▸ **BRIEF**
Copy out, exactly, the first line of the entries below and every line after it through the one containing "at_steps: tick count".

▸ **MATERIAL FOR THE TASK**
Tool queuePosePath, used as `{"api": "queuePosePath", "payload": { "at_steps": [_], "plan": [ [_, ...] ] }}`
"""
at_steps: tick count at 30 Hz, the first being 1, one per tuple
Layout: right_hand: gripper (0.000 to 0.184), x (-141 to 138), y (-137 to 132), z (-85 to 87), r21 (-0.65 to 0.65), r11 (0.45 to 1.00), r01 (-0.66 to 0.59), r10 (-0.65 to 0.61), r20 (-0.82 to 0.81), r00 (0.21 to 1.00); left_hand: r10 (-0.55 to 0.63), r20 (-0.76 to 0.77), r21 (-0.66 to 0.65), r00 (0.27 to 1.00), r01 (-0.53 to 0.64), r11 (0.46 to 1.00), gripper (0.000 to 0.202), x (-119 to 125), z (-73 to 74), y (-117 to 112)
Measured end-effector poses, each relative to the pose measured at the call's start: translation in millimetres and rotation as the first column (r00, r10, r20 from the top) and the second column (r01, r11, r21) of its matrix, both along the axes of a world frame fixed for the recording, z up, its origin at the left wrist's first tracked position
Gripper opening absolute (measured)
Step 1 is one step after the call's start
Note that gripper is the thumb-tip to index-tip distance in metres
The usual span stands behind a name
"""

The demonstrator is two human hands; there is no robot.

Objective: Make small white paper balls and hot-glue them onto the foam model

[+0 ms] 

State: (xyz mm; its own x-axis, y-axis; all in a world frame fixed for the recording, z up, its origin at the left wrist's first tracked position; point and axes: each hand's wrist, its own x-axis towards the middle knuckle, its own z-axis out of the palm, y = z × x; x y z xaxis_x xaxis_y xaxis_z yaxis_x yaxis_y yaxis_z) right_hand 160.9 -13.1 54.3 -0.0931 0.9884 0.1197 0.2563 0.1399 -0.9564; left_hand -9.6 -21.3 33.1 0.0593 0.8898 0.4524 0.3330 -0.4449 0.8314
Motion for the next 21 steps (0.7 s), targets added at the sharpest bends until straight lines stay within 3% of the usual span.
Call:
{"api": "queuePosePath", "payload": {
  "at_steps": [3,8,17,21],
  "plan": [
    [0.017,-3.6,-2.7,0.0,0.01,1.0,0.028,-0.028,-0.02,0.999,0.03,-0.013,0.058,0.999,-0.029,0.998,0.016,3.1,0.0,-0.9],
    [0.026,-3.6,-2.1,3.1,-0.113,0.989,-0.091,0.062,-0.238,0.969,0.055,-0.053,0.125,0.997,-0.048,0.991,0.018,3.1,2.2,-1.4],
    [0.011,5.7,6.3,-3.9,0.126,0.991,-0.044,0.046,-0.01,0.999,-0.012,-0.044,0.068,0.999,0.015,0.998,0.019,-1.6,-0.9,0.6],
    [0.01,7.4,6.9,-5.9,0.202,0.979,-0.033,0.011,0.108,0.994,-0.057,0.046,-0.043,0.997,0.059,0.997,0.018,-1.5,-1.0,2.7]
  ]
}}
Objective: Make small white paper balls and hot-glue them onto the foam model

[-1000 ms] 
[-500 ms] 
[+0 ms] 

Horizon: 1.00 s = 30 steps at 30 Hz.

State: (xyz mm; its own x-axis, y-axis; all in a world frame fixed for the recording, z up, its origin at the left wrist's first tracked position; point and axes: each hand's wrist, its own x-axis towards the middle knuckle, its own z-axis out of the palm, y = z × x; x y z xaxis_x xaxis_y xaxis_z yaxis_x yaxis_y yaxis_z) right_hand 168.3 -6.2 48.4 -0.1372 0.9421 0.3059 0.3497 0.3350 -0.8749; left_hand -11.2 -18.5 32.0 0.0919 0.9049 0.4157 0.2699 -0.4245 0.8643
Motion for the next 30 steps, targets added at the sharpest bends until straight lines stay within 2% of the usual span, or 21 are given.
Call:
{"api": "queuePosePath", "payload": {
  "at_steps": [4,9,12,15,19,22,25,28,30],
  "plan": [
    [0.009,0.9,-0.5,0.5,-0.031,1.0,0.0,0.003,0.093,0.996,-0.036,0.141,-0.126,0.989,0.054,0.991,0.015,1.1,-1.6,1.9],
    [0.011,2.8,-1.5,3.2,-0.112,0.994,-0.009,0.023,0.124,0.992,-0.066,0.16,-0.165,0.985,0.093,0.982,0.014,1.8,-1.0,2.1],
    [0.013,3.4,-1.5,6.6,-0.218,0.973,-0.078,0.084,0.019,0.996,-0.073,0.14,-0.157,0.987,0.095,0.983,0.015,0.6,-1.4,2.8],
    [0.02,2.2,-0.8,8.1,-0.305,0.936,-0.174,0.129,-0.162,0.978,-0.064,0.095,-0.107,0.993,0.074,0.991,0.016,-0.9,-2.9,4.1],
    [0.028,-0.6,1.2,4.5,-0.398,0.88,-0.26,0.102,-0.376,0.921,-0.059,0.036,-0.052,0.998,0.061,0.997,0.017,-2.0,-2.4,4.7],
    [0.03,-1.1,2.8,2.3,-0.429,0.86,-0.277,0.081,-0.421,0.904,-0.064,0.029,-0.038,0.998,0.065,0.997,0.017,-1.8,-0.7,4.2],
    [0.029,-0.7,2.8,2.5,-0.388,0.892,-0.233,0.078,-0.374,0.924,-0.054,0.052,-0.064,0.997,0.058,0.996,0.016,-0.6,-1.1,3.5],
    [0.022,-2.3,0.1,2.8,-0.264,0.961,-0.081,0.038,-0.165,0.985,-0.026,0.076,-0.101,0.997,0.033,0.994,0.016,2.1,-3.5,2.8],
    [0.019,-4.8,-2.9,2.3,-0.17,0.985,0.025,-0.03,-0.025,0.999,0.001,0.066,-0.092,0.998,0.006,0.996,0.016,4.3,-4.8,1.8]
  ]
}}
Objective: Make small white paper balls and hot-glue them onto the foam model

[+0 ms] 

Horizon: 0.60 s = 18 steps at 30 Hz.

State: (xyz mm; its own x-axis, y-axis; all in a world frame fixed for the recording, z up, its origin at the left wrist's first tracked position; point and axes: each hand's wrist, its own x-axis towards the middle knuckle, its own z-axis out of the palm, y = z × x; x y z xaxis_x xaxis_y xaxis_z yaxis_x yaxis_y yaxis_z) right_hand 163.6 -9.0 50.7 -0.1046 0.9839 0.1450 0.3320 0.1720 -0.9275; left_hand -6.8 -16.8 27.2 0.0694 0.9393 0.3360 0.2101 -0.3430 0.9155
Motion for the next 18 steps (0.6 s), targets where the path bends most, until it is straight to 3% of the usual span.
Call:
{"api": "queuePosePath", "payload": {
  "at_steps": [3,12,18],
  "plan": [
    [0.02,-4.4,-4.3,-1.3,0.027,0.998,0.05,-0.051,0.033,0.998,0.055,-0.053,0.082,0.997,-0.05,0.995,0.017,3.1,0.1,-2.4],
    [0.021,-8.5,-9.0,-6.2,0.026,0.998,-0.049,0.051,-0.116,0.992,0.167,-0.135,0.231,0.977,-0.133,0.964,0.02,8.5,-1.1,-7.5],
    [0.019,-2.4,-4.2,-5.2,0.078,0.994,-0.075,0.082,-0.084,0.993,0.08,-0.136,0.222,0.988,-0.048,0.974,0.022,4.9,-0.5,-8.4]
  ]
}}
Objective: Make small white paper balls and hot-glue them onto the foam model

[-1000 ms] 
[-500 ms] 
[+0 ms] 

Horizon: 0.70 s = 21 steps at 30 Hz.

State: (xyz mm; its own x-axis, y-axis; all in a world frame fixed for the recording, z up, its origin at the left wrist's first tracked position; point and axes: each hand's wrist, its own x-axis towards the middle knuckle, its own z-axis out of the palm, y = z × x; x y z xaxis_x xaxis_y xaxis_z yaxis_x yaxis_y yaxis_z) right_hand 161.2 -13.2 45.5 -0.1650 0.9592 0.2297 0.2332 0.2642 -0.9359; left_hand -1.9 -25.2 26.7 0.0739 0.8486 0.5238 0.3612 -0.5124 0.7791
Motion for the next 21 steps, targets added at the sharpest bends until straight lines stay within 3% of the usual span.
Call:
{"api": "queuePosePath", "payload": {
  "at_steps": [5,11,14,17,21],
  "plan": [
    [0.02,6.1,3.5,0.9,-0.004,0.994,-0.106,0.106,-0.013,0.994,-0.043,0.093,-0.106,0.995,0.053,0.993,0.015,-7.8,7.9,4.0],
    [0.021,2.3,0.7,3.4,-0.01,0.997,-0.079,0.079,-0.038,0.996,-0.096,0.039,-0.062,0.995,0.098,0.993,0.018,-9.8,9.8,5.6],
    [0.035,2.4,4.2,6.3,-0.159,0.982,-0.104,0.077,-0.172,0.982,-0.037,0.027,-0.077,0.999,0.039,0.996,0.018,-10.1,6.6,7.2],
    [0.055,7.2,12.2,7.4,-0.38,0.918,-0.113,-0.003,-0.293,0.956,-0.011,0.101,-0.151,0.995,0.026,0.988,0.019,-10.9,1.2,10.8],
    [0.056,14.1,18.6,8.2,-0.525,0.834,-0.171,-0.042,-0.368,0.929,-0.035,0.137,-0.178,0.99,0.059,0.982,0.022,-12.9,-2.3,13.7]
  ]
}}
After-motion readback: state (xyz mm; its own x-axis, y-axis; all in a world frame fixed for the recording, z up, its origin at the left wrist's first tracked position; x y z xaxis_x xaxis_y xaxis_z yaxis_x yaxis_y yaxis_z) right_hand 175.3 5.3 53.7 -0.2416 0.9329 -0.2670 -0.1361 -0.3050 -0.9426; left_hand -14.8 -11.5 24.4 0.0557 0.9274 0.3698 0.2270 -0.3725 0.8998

▸ **YOUR RESPONSE**
Tool queuePosePath, used as `{"api": "queuePosePath", "payload": { "at_steps": [_], "plan": [ [_, ...] ] }}`
"""
at_steps: tick count at 30 Hz, the first being 1, one per tuple

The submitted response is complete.